You can't simplify more than one curve at a time in Corel and with drawings upwards of 10,000 entities, who'd want to click each one? It can be scripted but even then it's take hours. I'm absolutely amazed that Illustrator can acomplish this in minutes or seconds.
Ben
AutoCAD -> EPS at Exact Size of Page -> InDesign (imports to scale without a problem and retaining good quality)
Another step is to go from EPS -> Illustrator to add colour to CAD -> InDesign.. but I've not quite mastered retaining the scale when AI is thrown into the workflow. I got it close using the Make PDF Script... but it was still about .5mm off which aint much - but still irritating :)
Mike
In Ill 9 it's:
Object | Path | Simplify
You can select the entire drawing and simplify everything at once. You'll probably want to slide curve precision all the way to 100%, I don't use the angle setting.

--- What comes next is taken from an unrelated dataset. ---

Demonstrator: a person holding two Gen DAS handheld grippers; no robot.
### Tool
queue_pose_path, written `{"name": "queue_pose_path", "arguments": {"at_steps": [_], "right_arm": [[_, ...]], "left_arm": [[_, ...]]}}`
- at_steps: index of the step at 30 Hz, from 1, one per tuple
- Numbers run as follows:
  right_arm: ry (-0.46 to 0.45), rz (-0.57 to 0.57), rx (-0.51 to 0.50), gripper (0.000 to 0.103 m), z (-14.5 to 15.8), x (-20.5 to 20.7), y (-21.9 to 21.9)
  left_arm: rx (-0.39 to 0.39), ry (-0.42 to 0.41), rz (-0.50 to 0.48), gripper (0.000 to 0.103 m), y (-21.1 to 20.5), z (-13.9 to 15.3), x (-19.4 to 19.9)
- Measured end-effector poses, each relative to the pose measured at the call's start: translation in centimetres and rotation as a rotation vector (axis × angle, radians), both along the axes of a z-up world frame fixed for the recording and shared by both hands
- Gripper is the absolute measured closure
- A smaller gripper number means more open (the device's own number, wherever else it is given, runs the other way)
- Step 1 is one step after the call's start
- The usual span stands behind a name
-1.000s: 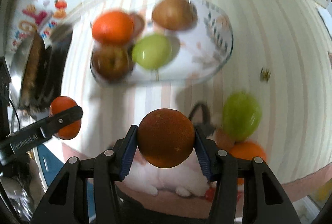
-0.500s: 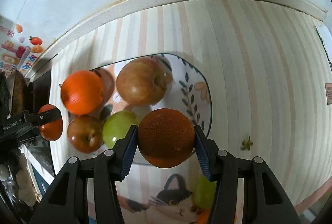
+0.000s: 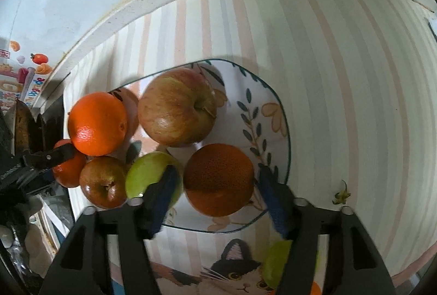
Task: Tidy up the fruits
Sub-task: 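Carry both fruits onto the floral plate and open both tools, then lift both tools away from the plate toward the cat mat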
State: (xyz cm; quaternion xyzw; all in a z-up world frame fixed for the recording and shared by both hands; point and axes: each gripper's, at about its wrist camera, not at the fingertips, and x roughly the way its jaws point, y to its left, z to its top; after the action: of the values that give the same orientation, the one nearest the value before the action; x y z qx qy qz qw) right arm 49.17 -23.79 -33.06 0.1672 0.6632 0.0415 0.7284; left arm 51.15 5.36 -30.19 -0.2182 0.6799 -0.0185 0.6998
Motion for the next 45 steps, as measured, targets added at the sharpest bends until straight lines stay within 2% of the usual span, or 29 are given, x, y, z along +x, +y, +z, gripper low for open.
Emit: {"name": "queue_pose_path", "arguments": {"at_steps": [4, 10, 19, 23, 24, 26, 28, 31, 35, 41, 45], "right_arm": [[-0.011, 0.002, 0.009, 0.027, 0.6, 0.0, 0.1], [-0.015, 0.005, 0.009, 0.026, 1.2, 0.0, 0.2], [-0.012, 0.0, 0.014, 0.026, 1.3, -0.8, -0.2], [-0.02, 0.005, 0.001, 0.026, 1.8, -1.1, 0.0], [-0.024, 0.005, -0.003, 0.025, 2.1, -1.2, 0.0], [-0.027, 0.005, -0.018, 0.015, 2.6, -1.5, 0.1], [-0.035, 0.01, -0.058, 0.011, 3.4, -2.1, 0.2], [-0.053, 0.016, -0.107, 0.007, 4.8, -3.3, 0.4], [-0.087, 0.018, -0.166, 0.007, 7.0, -4.9, 0.8], [-0.152, 0.029, -0.229, 0.006, 11.2, -7.9, 1.8], [-0.202, 0.028, -0.238, 0.006, 14.0, -10.0, 2.3]], "left_arm": [[-0.025, 0.003, 0.027, 0.031, 0.7, -0.5, -0.1], [-0.043, -0.006, 0.033, 0.031, 0.8, -0.4, -0.5], [-0.05, -0.017, 0.036, 0.031, 1.0, 0.7, -1.0], [-0.046, -0.047, 0.033, 0.031, 0.9, 2.2, -1.4], [-0.036, -0.06, 0.028, 0.031, 0.7, 2.7, -1.6], [0.004, -0.096, 0.004, 0.031, 0.1, 4.1, -2.1], [0.081, -0.143, -0.039, 0.031, -1.0, 5.8, -2.9], [0.176, -0.198, -0.098, 0.031, -2.5, 7.8, -4.5], [0.269, -0.249, -0.171, 0.031, -4.2, 9.4, -6.3], [0.344, -0.32, -0.21, 0.031, -5.4, 11.6, -9.3], [0.346, -0.353, -0.201, 0.031, -5.3, 12.9, -11.1]]}}
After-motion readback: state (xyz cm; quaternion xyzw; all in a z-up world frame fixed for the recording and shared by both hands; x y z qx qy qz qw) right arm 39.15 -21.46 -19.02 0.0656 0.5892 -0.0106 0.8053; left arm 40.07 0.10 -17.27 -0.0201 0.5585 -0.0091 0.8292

I really recommend using an R13 DWG file going into Illustrator. DXF will have all splines broken up into segments, in DWG these segments will at lease be joined into common paths that can then be simplified as described above. If you have Ill 10, you might be able to use a newer version DWG. Ill 9 won't read R14.
Mike:
You can do that and it works, but you'll find your EPS file is larger than need be. If you have to do any editing in Illustrator, you'll also find that the neat exact geometry of the CAD program has been replaced by many many many little tiny scribbles. This makes simple tasks like changing line colors difficult, and forget about changing line thicknesses. Also, your text (if any) may be rendered to drawing shapes and no longer editable. See my earlier post for why this happens.
Ben
I have Ill 10, and will do as you said next time a file comes across my
desk. Thanks for your input.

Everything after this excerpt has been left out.